Required action
Please copy the entries below word for word.

BEGIN Data provided

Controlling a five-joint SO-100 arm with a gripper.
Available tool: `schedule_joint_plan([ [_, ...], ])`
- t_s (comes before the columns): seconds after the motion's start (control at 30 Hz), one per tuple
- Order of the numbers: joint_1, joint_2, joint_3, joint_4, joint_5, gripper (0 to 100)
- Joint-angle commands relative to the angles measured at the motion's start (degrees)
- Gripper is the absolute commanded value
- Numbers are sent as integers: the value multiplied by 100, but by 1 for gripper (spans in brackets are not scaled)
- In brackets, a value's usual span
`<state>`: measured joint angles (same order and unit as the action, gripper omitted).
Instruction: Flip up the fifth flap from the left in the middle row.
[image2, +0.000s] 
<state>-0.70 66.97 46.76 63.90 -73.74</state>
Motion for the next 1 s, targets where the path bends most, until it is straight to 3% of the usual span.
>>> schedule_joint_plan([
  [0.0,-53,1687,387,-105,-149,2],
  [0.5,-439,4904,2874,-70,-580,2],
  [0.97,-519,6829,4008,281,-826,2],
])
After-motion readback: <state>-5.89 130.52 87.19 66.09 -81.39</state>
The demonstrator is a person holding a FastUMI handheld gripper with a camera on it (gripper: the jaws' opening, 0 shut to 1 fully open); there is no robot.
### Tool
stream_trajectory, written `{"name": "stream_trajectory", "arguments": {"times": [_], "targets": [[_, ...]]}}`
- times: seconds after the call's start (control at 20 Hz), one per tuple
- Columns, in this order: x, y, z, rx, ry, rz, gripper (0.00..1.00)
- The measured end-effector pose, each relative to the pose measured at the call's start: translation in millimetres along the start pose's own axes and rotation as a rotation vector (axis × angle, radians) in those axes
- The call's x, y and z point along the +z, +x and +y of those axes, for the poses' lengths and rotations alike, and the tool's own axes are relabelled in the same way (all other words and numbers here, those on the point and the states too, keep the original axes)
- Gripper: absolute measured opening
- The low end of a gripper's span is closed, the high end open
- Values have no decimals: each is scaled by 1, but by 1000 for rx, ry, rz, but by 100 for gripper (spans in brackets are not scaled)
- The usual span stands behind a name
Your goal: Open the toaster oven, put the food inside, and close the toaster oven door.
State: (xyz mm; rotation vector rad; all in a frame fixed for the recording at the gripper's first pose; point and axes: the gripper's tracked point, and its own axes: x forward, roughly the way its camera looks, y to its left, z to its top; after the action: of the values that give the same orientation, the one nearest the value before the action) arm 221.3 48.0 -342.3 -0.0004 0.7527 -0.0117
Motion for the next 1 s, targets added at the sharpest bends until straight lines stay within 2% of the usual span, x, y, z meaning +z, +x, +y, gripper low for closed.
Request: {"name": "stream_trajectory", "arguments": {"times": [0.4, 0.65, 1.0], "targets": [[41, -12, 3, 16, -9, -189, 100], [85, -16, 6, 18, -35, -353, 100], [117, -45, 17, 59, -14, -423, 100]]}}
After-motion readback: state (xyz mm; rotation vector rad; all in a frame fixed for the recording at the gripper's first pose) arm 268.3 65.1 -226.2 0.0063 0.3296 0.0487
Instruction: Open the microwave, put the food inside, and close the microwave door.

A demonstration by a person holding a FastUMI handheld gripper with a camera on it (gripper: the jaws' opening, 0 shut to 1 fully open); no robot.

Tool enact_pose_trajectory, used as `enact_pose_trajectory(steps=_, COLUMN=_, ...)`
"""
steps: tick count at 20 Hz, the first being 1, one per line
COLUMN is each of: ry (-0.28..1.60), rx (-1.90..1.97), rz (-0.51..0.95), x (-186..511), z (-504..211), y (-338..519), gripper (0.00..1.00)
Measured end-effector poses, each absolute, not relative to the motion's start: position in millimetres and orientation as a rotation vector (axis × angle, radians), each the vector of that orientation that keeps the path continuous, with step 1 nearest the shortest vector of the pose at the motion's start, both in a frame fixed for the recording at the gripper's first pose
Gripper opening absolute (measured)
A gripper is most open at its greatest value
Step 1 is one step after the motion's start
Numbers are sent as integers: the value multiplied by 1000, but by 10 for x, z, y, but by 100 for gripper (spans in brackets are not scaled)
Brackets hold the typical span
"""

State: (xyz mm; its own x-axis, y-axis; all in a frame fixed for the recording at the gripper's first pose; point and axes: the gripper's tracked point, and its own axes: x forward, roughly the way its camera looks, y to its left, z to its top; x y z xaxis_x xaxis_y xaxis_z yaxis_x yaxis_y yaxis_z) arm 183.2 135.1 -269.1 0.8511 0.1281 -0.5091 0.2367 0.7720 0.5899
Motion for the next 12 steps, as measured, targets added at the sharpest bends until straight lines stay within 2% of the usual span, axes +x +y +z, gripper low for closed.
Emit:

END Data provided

Your response
Controlling a five-joint SO-100 arm with a gripper.
Available tool: `schedule_joint_plan([ [_, ...], ])`
- t_s (comes before the columns): seconds after the motion's start (control at 30 Hz), one per tuple
- Order of the numbers: joint_1, joint_2, joint_3, joint_4, joint_5, gripper (0 to 100)
- Joint-angle commands relative to the angles measured at the motion's start (degrees)
- Gripper is the absolute commanded value
- Numbers are sent as integers: the value multiplied by 100, but by 1 for gripper (spans in brackets are not scaled)
- In brackets, a value's usual span
`<state>`: measured joint angles (same order and unit as the action, gripper omitted).
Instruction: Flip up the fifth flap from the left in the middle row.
[image2, +0.000s] 
<state>-0.70 66.97 46.76 63.90 -73.74</state>
Motion for the next 1 s, targets where the path bends most, until it is straight to 3% of the usual span.
>>> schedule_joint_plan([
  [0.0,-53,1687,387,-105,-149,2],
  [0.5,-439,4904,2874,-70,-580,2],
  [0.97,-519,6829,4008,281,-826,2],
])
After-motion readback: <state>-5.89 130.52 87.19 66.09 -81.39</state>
The demonstrator is a person holding a FastUMI handheld gripper with a camera on it (gripper: the jaws' opening, 0 shut to 1 fully open); there is no robot.
### Tool
stream_trajectory, written `{"name": "stream_trajectory", "arguments": {"times": [_], "targets": [[_, ...]]}}`
- times: seconds after the call's start (control at 20 Hz), one per tuple
- Columns, in this order: x, y, z, rx, ry, rz, gripper (0.00..1.00)
- The measured end-effector pose, each relative to the pose measured at the call's start: translation in millimetres along the start pose's own axes and rotation as a rotation vector (axis × angle, radians) in those axes
- The call's x, y and z point along the +z, +x and +y of those axes, for the poses' lengths and rotations alike, and the tool's own axes are relabelled in the same way (all other words and numbers here, those on the point and the states too, keep the original axes)
- Gripper: absolute measured opening
- The low end of a gripper's span is closed, the high end open
- Values have no decimals: each is scaled by 1, but by 1000 for rx, ry, rz, but by 100 for gripper (spans in brackets are not scaled)
- The usual span stands behind a name
Your goal: Open the toaster oven, put the food inside, and close the toaster oven door.
State: (xyz mm; rotation vector rad; all in a frame fixed for the recording at the gripper's first pose; point and axes: the gripper's tracked point, and its own axes: x forward, roughly the way its camera looks, y to its left, z to its top; after the action: of the values that give the same orientation, the one nearest the value before the action) arm 221.3 48.0 -342.3 -0.0004 0.7527 -0.0117
Motion for the next 1 s, targets added at the sharpest bends until straight lines stay within 2% of the usual span, x, y, z meaning +z, +x, +y, gripper low for closed.
Request: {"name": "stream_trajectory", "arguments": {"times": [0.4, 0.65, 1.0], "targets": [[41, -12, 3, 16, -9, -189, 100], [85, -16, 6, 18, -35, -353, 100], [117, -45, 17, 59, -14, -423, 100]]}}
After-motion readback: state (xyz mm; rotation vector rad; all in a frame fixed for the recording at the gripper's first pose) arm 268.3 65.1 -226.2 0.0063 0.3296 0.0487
Instruction: Open the microwave, put the food inside, and close the microwave door.

A demonstration by a person holding a FastUMI handheld gripper with a camera on it (gripper: the jaws' opening, 0 shut to 1 fully open); no robot.

Tool enact_pose_trajectory, used as `enact_pose_trajectory(steps=_, COLUMN=_, ...)`
"""
steps: tick count at 20 Hz, the first being 1, one per line
COLUMN is each of: ry (-0.28..1.60), rx (-1.90..1.97), rz (-0.51..0.95), x (-186..511), z (-504..211), y (-338..519), gripper (0.00..1.00)
Measured end-effector poses, each absolute, not relative to the motion's start: position in millimetres and orientation as a rotation vector (axis × angle, radians), each the vector of that orientation that keeps the path continuous, with step 1 nearest the shortest vector of the pose at the motion's start, both in a frame fixed for the recording at the gripper's first pose
Gripper opening absolute (measured)
A gripper is most open at its greatest value
Step 1 is one step after the motion's start
Numbers are sent as integers: the value multiplied by 1000, but by 10 for x, z, y, but by 100 for gripper (spans in brackets are not scaled)
Brackets hold the typical span
"""

State: (xyz mm; its own x-axis, y-axis; all in a frame fixed for the recording at the gripper's first pose; point and axes: the gripper's tracked point, and its own axes: x forward, roughly the way its camera looks, y to its left, z to its top; x y z xaxis_x xaxis_y xaxis_z yaxis_x yaxis_y yaxis_z) arm 183.2 135.1 -269.1 0.8511 0.1281 -0.5091 0.2367 0.7720 0.5899
Motion for the next 12 steps, as measured, targets added at the sharpest bends until straight lines stay within 2% of the usual span, axes +x +y +z, gripper low for closed.
Emit:

This finishes the response to the exercise.